**Work item:**
An exact copy of all the data is required, with pictures left out.

**Data:**

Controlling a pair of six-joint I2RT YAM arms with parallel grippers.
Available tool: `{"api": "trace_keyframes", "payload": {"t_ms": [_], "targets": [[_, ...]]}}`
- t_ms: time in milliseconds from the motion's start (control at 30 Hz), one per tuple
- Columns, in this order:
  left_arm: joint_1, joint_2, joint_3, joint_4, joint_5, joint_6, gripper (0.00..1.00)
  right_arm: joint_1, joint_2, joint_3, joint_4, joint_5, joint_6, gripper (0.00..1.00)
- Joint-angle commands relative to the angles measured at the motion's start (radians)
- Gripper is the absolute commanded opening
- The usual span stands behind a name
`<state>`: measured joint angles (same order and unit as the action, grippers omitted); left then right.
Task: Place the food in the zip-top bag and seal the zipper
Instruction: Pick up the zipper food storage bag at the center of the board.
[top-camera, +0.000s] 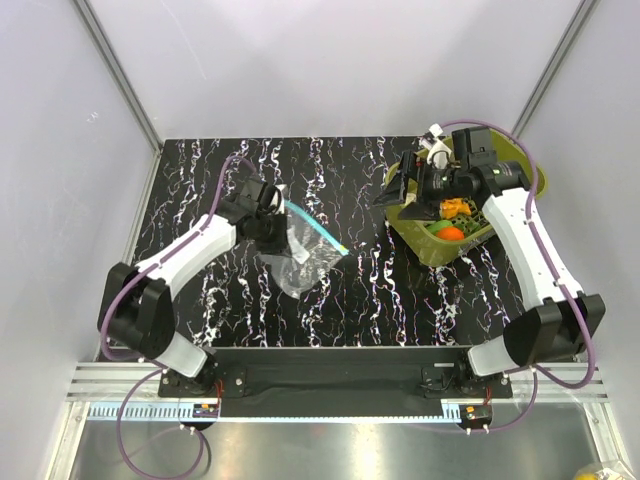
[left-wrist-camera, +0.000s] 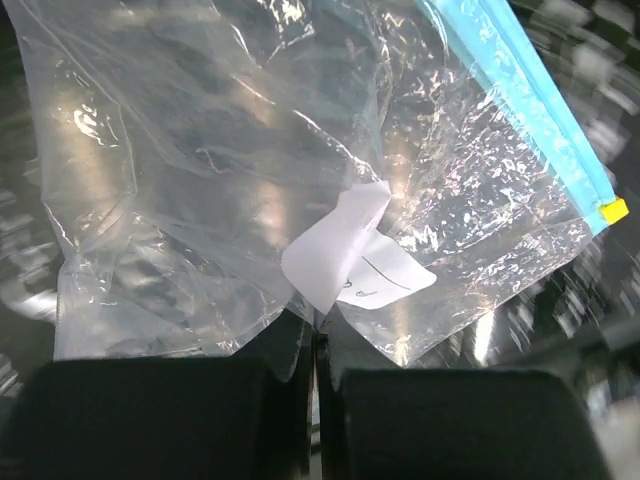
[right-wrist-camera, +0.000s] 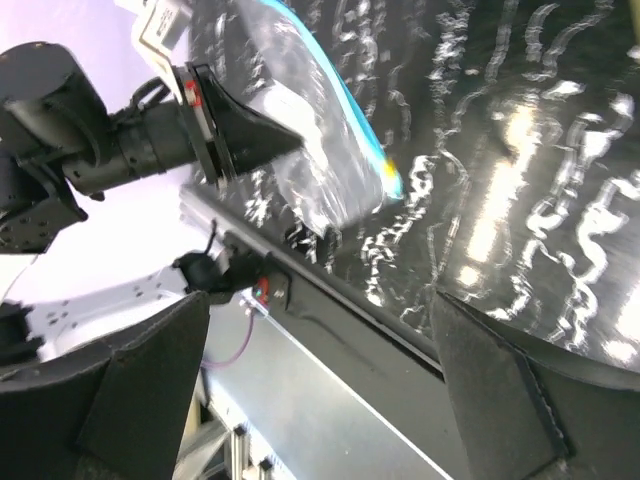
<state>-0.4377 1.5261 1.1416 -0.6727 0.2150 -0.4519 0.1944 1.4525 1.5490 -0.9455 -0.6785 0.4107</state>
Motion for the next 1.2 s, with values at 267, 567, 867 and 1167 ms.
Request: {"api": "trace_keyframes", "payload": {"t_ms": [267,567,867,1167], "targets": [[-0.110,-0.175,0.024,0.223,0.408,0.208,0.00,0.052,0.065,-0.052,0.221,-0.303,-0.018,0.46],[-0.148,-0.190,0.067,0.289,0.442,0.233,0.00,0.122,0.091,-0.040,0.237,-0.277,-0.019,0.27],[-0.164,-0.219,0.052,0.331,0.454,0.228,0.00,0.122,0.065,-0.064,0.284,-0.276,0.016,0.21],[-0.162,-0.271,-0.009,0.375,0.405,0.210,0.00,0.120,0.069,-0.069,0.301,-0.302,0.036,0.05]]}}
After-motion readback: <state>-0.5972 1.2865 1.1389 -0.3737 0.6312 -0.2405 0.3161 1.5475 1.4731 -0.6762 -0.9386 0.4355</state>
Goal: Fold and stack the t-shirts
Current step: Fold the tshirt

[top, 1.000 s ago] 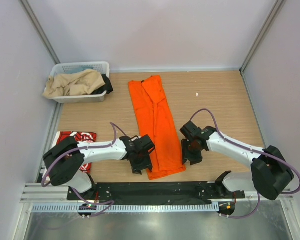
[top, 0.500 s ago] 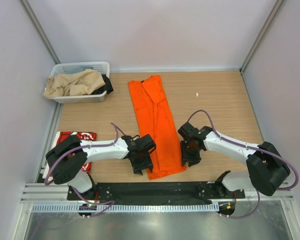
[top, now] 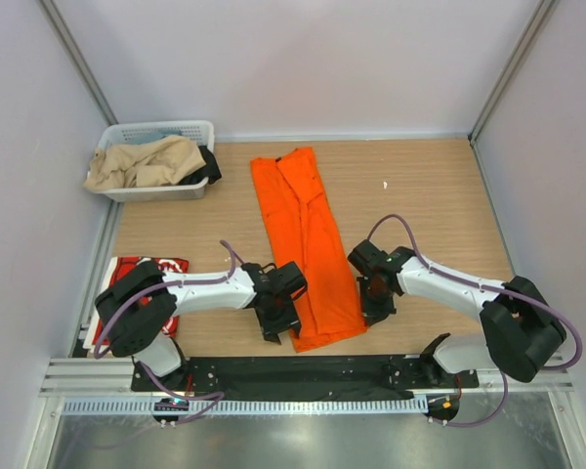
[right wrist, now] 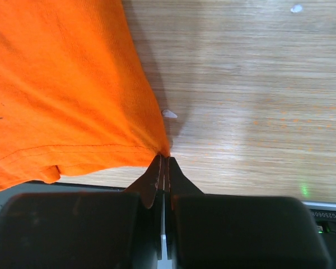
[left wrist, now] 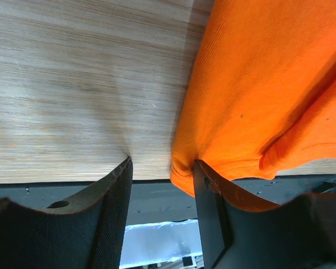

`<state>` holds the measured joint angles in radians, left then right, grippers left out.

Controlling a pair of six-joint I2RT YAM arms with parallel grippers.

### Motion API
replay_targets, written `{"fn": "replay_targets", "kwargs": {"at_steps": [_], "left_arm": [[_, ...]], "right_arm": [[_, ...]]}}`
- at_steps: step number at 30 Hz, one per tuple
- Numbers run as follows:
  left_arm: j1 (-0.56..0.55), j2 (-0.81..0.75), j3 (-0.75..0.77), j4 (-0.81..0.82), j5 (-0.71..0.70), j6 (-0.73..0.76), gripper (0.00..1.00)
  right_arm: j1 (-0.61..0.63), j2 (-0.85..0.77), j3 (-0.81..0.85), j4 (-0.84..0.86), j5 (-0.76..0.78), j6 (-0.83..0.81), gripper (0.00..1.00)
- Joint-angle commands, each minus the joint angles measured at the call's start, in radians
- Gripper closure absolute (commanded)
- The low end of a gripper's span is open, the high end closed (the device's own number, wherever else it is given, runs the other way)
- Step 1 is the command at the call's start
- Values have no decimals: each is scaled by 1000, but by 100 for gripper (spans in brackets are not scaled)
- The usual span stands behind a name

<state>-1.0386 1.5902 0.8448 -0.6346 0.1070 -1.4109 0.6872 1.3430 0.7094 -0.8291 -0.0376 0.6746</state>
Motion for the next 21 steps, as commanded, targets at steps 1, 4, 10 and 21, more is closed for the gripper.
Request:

**Reply:**
Controlling a pair of six-joint I2RT YAM arms with parallel grippers.
Available tool: `{"api": "trace_keyframes", "payload": {"t_ms": [_], "targets": [[_, ...]]}}`
- t_ms: time in milliseconds from the motion's start (control at 30 Hz), one per tuple
- Columns, in this order:
  left_arm: joint_1, joint_2, joint_3, joint_4, joint_5, joint_6, gripper (0.00..1.00)
  right_arm: joint_1, joint_2, joint_3, joint_4, joint_5, joint_6, gripper (0.00..1.00)
- Joint-angle commands relative to the angles measured at the motion's start (radians)
- Gripper is the absolute commanded opening
- The usual span stands behind a name
`<state>`: measured joint angles (same order and unit as the action, grippers omitted); left then right.
Task: Place the food in the zip-top bag and seal the zipper
Instruction: Pick up the zipper food storage bag at the center of the board.
[top-camera, +0.000s] 
[left-wrist-camera, +0.000s] 
[right-wrist-camera, +0.000s] 
<state>-0.4377 1.5261 1.1416 -0.6727 0.2150 -0.4519 0.1944 1.4525 1.5490 -0.9455 -0.6785 0.4107</state>
Motion for the next 1.2 s, with values at 267, 567, 867 and 1167 ms.
Request: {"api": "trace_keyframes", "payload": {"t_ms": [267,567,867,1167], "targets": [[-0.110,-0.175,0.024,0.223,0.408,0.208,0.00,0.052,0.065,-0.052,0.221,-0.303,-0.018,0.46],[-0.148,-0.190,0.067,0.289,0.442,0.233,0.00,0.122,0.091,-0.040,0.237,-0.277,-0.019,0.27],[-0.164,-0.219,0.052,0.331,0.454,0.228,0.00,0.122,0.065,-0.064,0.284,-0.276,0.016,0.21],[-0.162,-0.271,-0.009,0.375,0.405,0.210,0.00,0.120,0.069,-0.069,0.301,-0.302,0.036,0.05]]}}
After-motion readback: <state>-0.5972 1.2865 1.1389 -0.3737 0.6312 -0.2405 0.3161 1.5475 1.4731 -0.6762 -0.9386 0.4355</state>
Goal: Fold and stack the t-shirts
Current step: Fold the tshirt

[top, 1.000 s ago] 
[top, 0.500 s ago] 
[top, now] 
[right wrist, now] 
[left wrist, now] 

`<state>` holds the measured joint angles in radians, left then right, grippers left out.

Controlling a pair of six-joint I2RT YAM arms with parallel grippers.

### Motion API
replay_targets, written `{"fn": "replay_targets", "kwargs": {"at_steps": [_], "left_arm": [[_, ...]], "right_arm": [[_, ...]]}}`
- at_steps: step number at 30 Hz, one per tuple
- Numbers run as follows:
  left_arm: j1 (-0.56..0.55), j2 (-0.81..0.75), j3 (-0.75..0.77), j4 (-0.81..0.82), j5 (-0.71..0.70), j6 (-0.73..0.76), gripper (0.00..1.00)
  right_arm: j1 (-0.61..0.63), j2 (-0.85..0.77), j3 (-0.81..0.85), j4 (-0.84..0.86), j5 (-0.76..0.78), j6 (-0.83..0.81), gripper (0.00..1.00)
- Joint-angle commands, each minus the joint angles measured at the call's start, in radians
- Gripper closure absolute (commanded)
- The low end of a gripper's span is open, the high end closed (the device's own number, wherever else it is given, runs the other way)
- Step 1 is the command at the call's start
- Values have no decimals: each is scaled by 1000, but by 100 for gripper (spans in brackets are not scaled)
- The usual span stands behind a name

<state>-1.0386 1.5902 0.8448 -0.6346 0.1070 -1.4109 0.6872 1.3430 0.7094 -0.8291 -0.0376 0.6746</state>
Motion for the next 21 steps, as commanded, targets at steps 1, 4, 10 and 21, more is closed for the gripper.
Request:

With that, the exercise is finished.